Set down every record below exactly as it appears, but without the pictures.

---

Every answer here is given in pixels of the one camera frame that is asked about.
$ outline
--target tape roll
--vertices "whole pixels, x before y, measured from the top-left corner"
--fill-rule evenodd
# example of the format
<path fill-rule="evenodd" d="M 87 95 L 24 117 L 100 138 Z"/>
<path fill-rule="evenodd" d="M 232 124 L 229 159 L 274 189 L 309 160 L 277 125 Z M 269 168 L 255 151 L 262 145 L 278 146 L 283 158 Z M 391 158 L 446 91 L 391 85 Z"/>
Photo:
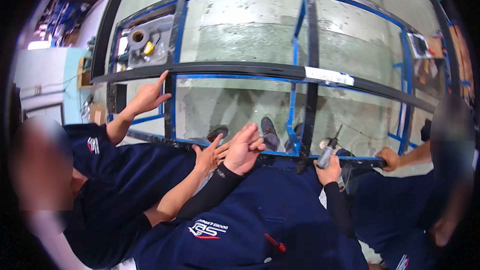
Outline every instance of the tape roll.
<path fill-rule="evenodd" d="M 150 40 L 150 32 L 145 29 L 133 29 L 128 34 L 128 45 L 132 50 L 140 50 Z"/>

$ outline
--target light blue wall
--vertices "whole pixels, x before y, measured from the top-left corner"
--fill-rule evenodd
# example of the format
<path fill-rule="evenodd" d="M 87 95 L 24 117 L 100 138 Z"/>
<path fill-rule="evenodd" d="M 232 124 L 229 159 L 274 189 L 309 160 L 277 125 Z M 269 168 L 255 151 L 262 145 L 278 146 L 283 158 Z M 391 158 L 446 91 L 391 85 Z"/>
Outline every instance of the light blue wall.
<path fill-rule="evenodd" d="M 65 117 L 65 124 L 87 123 L 87 121 L 82 121 L 80 108 L 84 104 L 91 90 L 90 88 L 81 90 L 77 89 L 77 72 L 80 59 L 89 56 L 90 52 L 87 49 L 68 48 L 67 50 L 65 68 L 63 71 L 63 88 L 65 89 L 65 92 L 63 93 L 63 114 Z"/>

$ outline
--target neck
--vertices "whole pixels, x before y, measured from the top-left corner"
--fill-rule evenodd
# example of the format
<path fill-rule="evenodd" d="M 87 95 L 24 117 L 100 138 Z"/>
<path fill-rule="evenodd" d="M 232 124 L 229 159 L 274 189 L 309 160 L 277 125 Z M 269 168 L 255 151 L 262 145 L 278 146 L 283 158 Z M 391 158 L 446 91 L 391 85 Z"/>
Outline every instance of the neck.
<path fill-rule="evenodd" d="M 77 169 L 73 169 L 70 181 L 70 189 L 73 194 L 73 199 L 77 198 L 81 187 L 87 182 L 88 178 L 81 174 Z"/>

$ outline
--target white label
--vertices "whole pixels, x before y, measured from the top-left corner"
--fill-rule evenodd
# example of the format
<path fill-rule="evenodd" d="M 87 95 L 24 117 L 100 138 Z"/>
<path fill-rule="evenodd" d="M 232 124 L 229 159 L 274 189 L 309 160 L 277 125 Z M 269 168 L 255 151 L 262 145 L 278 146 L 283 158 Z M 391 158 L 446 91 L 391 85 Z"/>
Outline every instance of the white label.
<path fill-rule="evenodd" d="M 305 67 L 305 76 L 309 79 L 331 81 L 349 86 L 353 86 L 355 82 L 354 78 L 348 74 L 312 67 Z"/>

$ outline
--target white embroidered logo
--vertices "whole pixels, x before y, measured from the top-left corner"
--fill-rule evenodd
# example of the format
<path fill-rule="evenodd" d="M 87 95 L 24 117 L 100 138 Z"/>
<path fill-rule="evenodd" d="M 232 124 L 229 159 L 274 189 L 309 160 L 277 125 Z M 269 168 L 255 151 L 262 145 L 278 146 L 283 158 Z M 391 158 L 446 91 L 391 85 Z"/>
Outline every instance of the white embroidered logo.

---

Output below
Every answer here is given in pixels of the one camera frame that is asked about.
$ outline
--target tape roll
--vertices "whole pixels, x before y, measured from the top-left corner"
--fill-rule evenodd
# example of the format
<path fill-rule="evenodd" d="M 87 95 L 24 117 L 100 138 Z"/>
<path fill-rule="evenodd" d="M 232 124 L 229 159 L 274 189 L 309 160 L 277 125 Z M 269 168 L 255 151 L 262 145 L 278 146 L 283 158 Z M 391 158 L 446 91 L 391 85 Z"/>
Photo:
Outline every instance of the tape roll.
<path fill-rule="evenodd" d="M 150 40 L 150 32 L 145 29 L 133 29 L 128 34 L 128 45 L 132 50 L 140 50 Z"/>

$ outline
--target light blue wall
--vertices "whole pixels, x before y, measured from the top-left corner"
--fill-rule evenodd
# example of the format
<path fill-rule="evenodd" d="M 87 95 L 24 117 L 100 138 Z"/>
<path fill-rule="evenodd" d="M 232 124 L 229 159 L 274 189 L 309 160 L 277 125 Z M 269 168 L 255 151 L 262 145 L 278 146 L 283 158 Z M 391 158 L 446 91 L 391 85 Z"/>
Outline every instance of the light blue wall.
<path fill-rule="evenodd" d="M 65 117 L 65 124 L 87 123 L 87 121 L 82 121 L 80 108 L 84 104 L 91 90 L 90 88 L 81 90 L 77 89 L 77 72 L 80 59 L 89 56 L 90 52 L 87 49 L 68 48 L 67 50 L 65 68 L 63 71 L 63 88 L 65 89 L 65 92 L 63 93 L 63 114 Z"/>

$ outline
--target neck
--vertices "whole pixels, x before y, measured from the top-left corner"
--fill-rule evenodd
# example of the format
<path fill-rule="evenodd" d="M 87 95 L 24 117 L 100 138 Z"/>
<path fill-rule="evenodd" d="M 232 124 L 229 159 L 274 189 L 309 160 L 277 125 Z M 269 168 L 255 151 L 262 145 L 278 146 L 283 158 Z M 391 158 L 446 91 L 391 85 Z"/>
Outline every instance of the neck.
<path fill-rule="evenodd" d="M 77 169 L 73 169 L 70 181 L 70 189 L 73 194 L 73 199 L 77 198 L 81 187 L 87 182 L 88 178 L 81 174 Z"/>

$ outline
--target white label
--vertices "whole pixels, x before y, measured from the top-left corner"
--fill-rule evenodd
# example of the format
<path fill-rule="evenodd" d="M 87 95 L 24 117 L 100 138 Z"/>
<path fill-rule="evenodd" d="M 232 124 L 229 159 L 274 189 L 309 160 L 277 125 Z M 269 168 L 255 151 L 262 145 L 278 146 L 283 158 Z M 391 158 L 446 91 L 391 85 Z"/>
Outline every instance of the white label.
<path fill-rule="evenodd" d="M 305 67 L 305 76 L 309 79 L 331 81 L 349 86 L 353 86 L 355 82 L 354 78 L 348 74 L 312 67 Z"/>

$ outline
--target white embroidered logo
--vertices "whole pixels, x before y, measured from the top-left corner"
--fill-rule evenodd
# example of the format
<path fill-rule="evenodd" d="M 87 95 L 24 117 L 100 138 Z"/>
<path fill-rule="evenodd" d="M 232 124 L 229 159 L 274 189 L 309 160 L 277 125 Z M 269 168 L 255 151 L 262 145 L 278 146 L 283 158 Z M 391 158 L 446 91 L 391 85 Z"/>
Outline every instance of the white embroidered logo.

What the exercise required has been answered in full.